Under the Moors’ tolerant rule, international trade again flourished. For half a millennium, we were at peace and prospered. In those days, we strummed our lutes and sang Hebrew songs aloud in Seville’s streets, unafraid of who might hear.
But in the year 1248, as in Babylon, we put down our instruments and closed our mouths when a Visigoth king recaptured Seville. Those Moors who did not flee before the pale hordes were slaughtered. Those of us who remained told ourselves that our former persecutors had surely grown more tolerant after the passage of five centuries.
At first, this seemed to be true. Since the Catholic Church forbade moneylending—and we Sephardim had grown very wealthy—King Fernando and his nobles made us their financiers. As with the Muslim caliph, we became the king’s courtiers, physicians, and emissaries and grew powerful; but the Visigoths never let us forget, with their insults and laws designed to humiliate us publicly, that we Jews were lesser, wicked beings, deserving of God’s wrath because we had rejected Jesus as our Messiah. Nor had they forgotten that our ancestors had assisted our Muslim liberators.
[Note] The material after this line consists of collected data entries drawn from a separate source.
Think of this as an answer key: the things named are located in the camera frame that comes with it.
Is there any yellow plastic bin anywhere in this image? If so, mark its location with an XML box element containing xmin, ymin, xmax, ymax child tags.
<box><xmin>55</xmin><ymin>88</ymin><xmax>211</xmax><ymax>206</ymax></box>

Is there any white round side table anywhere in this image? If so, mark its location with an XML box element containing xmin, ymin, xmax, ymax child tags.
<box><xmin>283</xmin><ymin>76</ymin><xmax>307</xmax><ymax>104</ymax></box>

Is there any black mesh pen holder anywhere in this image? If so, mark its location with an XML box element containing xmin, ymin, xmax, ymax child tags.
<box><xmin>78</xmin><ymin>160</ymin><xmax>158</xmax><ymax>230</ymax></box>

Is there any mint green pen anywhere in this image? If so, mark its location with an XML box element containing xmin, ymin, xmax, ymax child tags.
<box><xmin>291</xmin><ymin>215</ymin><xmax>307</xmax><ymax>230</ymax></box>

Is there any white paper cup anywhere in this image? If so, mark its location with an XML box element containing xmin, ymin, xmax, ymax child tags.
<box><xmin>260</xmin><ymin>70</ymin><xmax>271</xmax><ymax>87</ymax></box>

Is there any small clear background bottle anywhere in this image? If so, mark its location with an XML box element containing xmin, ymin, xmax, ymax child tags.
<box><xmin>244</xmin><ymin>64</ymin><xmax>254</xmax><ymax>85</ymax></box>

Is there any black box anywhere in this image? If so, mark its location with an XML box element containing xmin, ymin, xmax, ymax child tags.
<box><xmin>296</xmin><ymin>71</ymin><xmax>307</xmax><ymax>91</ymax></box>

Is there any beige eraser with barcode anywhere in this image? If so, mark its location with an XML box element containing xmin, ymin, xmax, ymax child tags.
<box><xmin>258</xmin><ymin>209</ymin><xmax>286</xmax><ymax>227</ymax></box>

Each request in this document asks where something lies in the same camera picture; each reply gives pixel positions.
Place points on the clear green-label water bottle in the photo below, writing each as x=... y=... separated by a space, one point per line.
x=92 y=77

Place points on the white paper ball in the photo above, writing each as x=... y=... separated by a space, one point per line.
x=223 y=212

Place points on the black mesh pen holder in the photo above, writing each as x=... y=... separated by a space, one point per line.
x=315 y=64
A century after the return of Visigoth rule, the Black Death struck, bringing with it terror. A strange madness swept over the continent when so many died so suddenly; surely, they said, this is the work of sorcerers. Since our religion was not understood, it was deemed magic, born of the Christian Devil. The priests claimed that we stole Christian infants and sacrificed them in blood rituals.
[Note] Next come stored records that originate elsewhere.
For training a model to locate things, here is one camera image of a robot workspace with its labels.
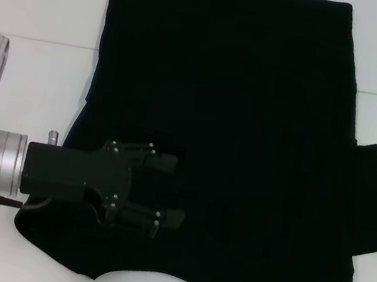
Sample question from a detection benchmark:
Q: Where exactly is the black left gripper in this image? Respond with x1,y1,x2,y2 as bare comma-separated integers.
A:
15,123,197,244

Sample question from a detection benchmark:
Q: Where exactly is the black shirt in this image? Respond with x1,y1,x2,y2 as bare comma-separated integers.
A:
5,0,377,282

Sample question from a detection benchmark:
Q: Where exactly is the left arm cable with connectors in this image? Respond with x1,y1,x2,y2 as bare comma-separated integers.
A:
0,121,64,216

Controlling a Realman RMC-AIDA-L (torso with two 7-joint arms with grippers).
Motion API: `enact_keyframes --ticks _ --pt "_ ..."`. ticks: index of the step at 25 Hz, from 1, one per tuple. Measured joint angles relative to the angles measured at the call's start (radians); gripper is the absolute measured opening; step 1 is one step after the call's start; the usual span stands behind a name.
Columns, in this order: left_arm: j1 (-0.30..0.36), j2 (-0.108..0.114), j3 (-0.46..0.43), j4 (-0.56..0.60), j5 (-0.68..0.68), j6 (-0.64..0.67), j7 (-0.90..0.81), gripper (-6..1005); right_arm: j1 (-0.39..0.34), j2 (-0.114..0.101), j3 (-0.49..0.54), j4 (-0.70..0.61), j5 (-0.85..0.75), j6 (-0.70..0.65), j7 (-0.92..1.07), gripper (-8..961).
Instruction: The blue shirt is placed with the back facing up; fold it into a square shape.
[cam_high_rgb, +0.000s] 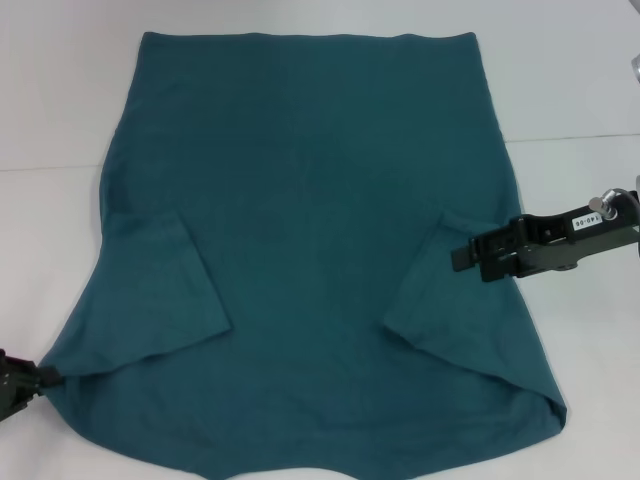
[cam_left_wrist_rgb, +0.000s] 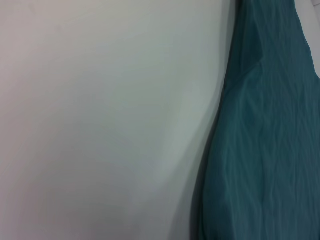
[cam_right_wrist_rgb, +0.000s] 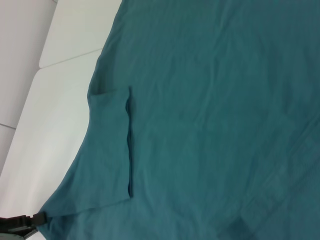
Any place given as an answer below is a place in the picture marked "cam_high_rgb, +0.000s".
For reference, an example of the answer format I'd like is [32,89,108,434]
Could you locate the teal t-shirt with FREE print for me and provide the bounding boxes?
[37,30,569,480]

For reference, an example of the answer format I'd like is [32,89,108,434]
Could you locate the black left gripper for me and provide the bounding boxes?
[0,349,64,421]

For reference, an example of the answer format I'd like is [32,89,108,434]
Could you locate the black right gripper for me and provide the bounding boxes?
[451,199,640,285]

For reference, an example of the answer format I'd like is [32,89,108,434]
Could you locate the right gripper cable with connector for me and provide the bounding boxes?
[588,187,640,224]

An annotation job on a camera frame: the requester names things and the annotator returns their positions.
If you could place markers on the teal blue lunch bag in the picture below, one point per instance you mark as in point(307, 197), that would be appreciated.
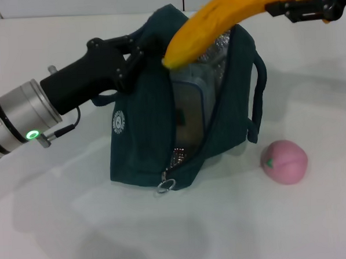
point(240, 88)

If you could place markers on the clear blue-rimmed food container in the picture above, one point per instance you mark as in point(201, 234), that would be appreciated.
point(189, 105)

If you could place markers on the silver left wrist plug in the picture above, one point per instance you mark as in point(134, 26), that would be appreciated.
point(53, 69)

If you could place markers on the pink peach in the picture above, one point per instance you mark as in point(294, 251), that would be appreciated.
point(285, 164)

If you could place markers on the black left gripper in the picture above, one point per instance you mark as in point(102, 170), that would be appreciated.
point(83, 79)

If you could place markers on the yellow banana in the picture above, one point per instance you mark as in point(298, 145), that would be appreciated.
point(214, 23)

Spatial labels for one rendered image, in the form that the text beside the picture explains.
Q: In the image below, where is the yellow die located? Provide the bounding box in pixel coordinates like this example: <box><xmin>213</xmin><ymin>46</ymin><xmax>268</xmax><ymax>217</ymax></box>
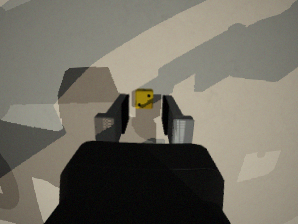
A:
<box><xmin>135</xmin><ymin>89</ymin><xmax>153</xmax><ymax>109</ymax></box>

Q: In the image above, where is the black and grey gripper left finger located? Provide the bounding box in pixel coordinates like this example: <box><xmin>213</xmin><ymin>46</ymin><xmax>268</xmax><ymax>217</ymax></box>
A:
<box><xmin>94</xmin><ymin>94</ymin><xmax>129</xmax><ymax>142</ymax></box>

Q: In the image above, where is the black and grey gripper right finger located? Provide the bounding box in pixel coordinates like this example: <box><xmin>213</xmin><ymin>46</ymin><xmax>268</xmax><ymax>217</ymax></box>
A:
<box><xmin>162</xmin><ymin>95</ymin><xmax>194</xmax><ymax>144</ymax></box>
Our greatest detractor was Ferrán Martínez, a poorly educated cleric from the lower classes, who preached violence and hatred toward us Jews. Destroy the twenty-three synagogues in Seville, he urged, for it was God’s will that we be punished and humiliated for the “crime” supposedly committed more than a millennium ago by our distant relatives in Palestine. Anyone who killed a Jew, Martínez said, would win God’s favor. As we feared, his disciples obeyed and began to attack us. We were forced to live in communities separate from the Christians, and we encircled our neighborhood, the
judería
, with high wooden walls and had our own watchmen patrol our streets.
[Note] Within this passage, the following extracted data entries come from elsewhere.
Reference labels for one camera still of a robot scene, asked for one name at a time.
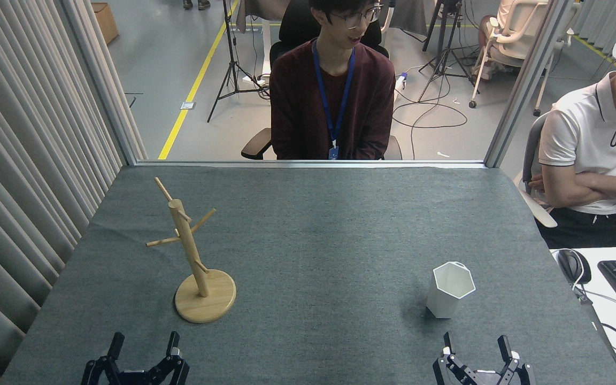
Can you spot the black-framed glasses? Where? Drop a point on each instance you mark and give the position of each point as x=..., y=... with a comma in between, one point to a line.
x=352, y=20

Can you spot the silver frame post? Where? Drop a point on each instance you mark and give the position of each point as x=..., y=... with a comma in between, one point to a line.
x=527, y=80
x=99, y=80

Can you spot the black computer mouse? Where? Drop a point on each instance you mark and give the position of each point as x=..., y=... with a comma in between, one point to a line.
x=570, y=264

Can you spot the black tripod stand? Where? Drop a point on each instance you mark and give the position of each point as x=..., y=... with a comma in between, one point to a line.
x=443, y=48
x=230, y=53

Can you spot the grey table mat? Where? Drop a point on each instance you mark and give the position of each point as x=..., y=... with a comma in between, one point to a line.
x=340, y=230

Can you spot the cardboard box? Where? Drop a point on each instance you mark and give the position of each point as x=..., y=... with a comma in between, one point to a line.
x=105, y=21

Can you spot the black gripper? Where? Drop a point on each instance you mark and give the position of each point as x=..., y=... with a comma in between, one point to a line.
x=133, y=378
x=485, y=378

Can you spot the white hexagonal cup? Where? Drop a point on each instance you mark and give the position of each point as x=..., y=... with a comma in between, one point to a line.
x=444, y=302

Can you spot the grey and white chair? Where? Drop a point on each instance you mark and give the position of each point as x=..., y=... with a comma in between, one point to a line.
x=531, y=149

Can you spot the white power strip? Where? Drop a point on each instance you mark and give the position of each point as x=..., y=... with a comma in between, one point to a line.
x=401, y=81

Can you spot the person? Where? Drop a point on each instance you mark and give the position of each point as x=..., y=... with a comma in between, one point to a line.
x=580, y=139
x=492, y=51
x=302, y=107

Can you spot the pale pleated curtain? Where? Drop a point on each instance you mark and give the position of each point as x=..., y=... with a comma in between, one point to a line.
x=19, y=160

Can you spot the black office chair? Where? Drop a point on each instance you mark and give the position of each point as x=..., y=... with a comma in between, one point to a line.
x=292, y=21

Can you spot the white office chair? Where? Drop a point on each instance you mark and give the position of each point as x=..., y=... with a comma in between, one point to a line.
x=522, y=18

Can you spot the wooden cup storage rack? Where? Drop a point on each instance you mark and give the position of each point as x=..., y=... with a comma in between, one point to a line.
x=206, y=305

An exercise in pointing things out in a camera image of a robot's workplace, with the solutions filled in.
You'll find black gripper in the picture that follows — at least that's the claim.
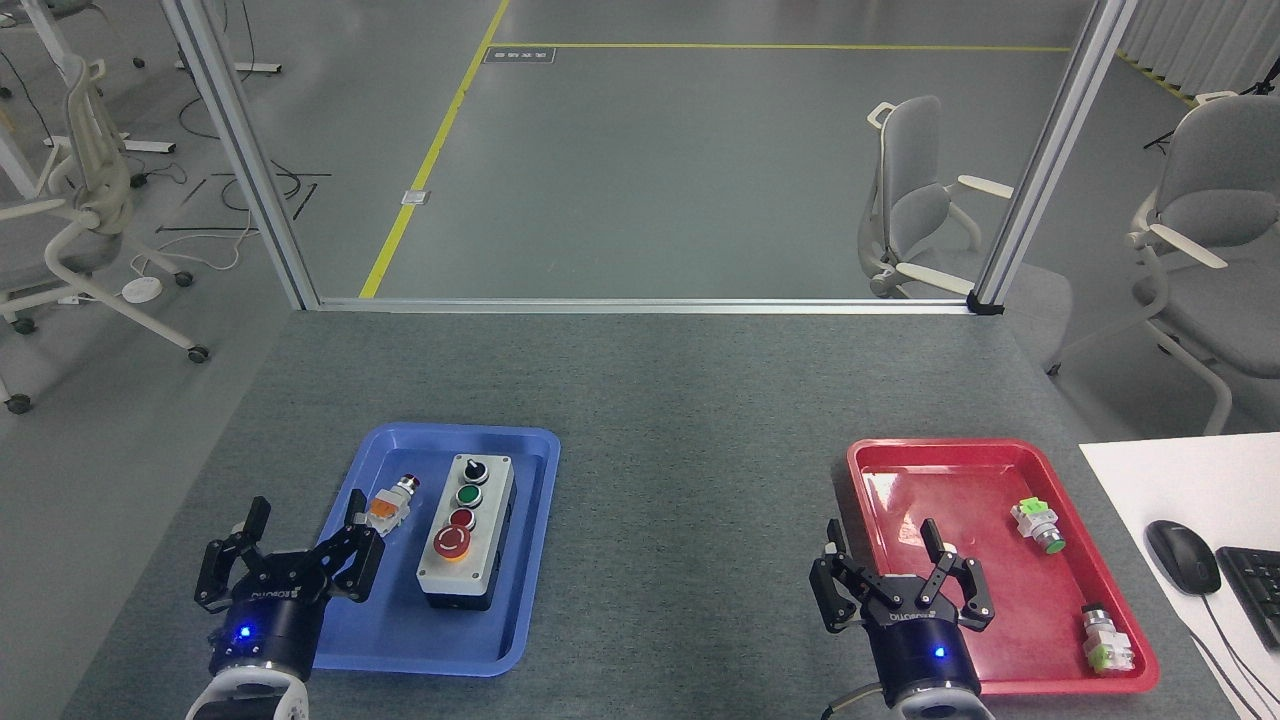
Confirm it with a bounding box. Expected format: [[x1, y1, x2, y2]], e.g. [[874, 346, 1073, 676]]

In the end, the wooden walls were not enough to fend off those who despised us. As the sun dawned upon Seville on a warm June morning, Martínez’s followers stormed our gates and forced their way inside. They brought swords, clubs, and pitchforks, and they skewered and hacked to pieces every man who did not drop to his knees and beg to be baptized. Our streets filled with blood; our homes were looted and burned to their foundations. In the inferno’s glow, sobbing widows and children were seized to be sold as slaves. Twenty thousand died, and another twenty thousand fled Seville, never to return; as many saved themselves by converting to Christianity. Out of tens of thousands of Jews, only a few hundred managed to survive. The
judería
was reduced to ash. The rabbis and scholars wept the hardest, at the irreplaceable loss of thousands of sacred and secular libraries.